Write out the listing exactly, from its first line through the line holding "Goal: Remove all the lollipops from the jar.", but include none of the pictures.

=== Section Start ===

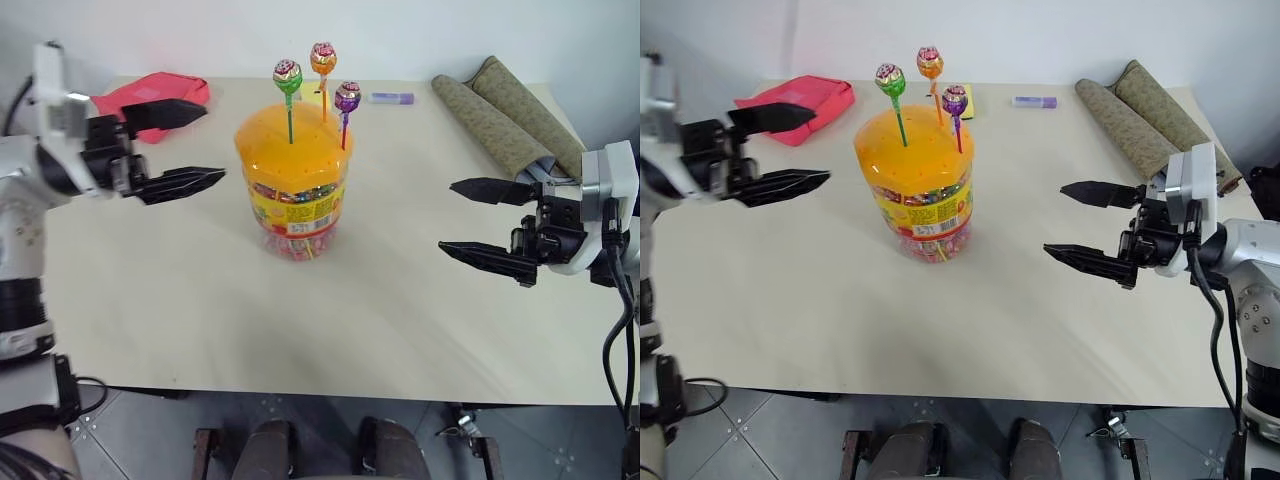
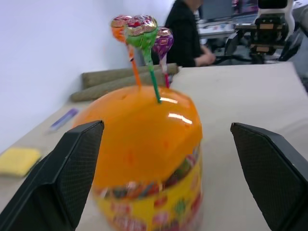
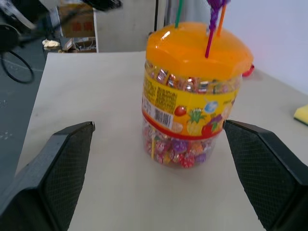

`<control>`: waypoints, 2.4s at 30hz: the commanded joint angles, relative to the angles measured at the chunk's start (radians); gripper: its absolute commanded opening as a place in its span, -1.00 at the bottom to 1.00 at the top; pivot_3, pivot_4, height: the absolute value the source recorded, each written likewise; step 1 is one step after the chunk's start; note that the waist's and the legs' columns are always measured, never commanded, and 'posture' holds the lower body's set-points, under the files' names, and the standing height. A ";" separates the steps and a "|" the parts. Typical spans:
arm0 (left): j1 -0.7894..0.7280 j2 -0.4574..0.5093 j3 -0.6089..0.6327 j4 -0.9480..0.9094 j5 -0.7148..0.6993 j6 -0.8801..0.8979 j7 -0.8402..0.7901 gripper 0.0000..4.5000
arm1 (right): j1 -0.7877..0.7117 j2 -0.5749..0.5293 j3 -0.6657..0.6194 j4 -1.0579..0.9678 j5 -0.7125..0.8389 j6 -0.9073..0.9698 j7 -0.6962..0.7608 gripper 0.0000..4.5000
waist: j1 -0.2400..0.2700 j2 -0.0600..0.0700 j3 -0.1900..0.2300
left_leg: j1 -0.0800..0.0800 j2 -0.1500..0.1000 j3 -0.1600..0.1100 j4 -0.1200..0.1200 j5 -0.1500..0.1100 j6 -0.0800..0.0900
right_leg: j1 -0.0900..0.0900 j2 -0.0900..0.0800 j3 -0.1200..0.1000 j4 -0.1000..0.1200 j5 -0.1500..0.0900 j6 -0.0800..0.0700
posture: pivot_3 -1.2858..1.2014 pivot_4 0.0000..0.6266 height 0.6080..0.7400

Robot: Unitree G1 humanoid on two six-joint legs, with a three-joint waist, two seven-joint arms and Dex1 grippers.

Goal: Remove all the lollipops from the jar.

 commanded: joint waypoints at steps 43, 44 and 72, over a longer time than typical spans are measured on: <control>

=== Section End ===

Response for this exercise |
`<control>`: waypoints, 2.4s at 30hz: the commanded joint angles, relative to the angles measured at the chunk's start (radians); gripper: its absolute commanded opening as a place in its span, -1.00 at the bottom to 1.00 at the top; pivot_3, pivot_4, height: the absolute value the source recorded, each written likewise; step 1 is one step after the chunk's start; note that the waist's and the legs' columns are always measured, never commanded, and 'posture' holds the lower body's set-points, under the files' names, and the standing height. A ";" separates the steps and a "|" the parts. Typical spans:
arm0 (left): j1 -0.7894..0.7280 j2 -0.4574..0.5093 j3 -0.6089..0.6327 j4 -0.9480..0.9094 j5 -0.7148..0.6993 j6 -0.8801..0.8979 j7 -0.8402..0.7901 gripper 0.0000..4.5000
arm1 (right): j1 -0.7877..0.7117 j2 -0.5749..0.5293 j3 -0.6657..0.6194 j4 -1.0579..0.9678 j5 -0.7125..0.8389 j6 -0.9073..0.9698 j7 -0.6962..0.7608 gripper 0.0000..4.5000
waist: j1 -0.2400..0.2700 j2 -0.0600..0.0700 j3 -0.1900..0.2300
left_leg: j1 -0.0800..0.0800 j2 -0.1500..0.1000 j3 -0.1600..0.1100 j4 -0.1200..0.1200 j5 -0.1500..0.1100 j6 -0.0800..0.0900
right_leg: j1 -0.0900..0.0900 j2 -0.0900..0.0800 j3 -0.1200..0.1000 j4 -0.1000..0.1200 j5 -0.1500..0.0900 j6 -0.0800..0.0700
posture: pivot_3 -1.2858..1.2014 pivot_4 0.0000..0.6266 height 0.6080..0.7400

Robot: Unitree G1 humanoid on two six-joint legs, with a three-joint waist, two seven-joint arms and Dex1 grippers.

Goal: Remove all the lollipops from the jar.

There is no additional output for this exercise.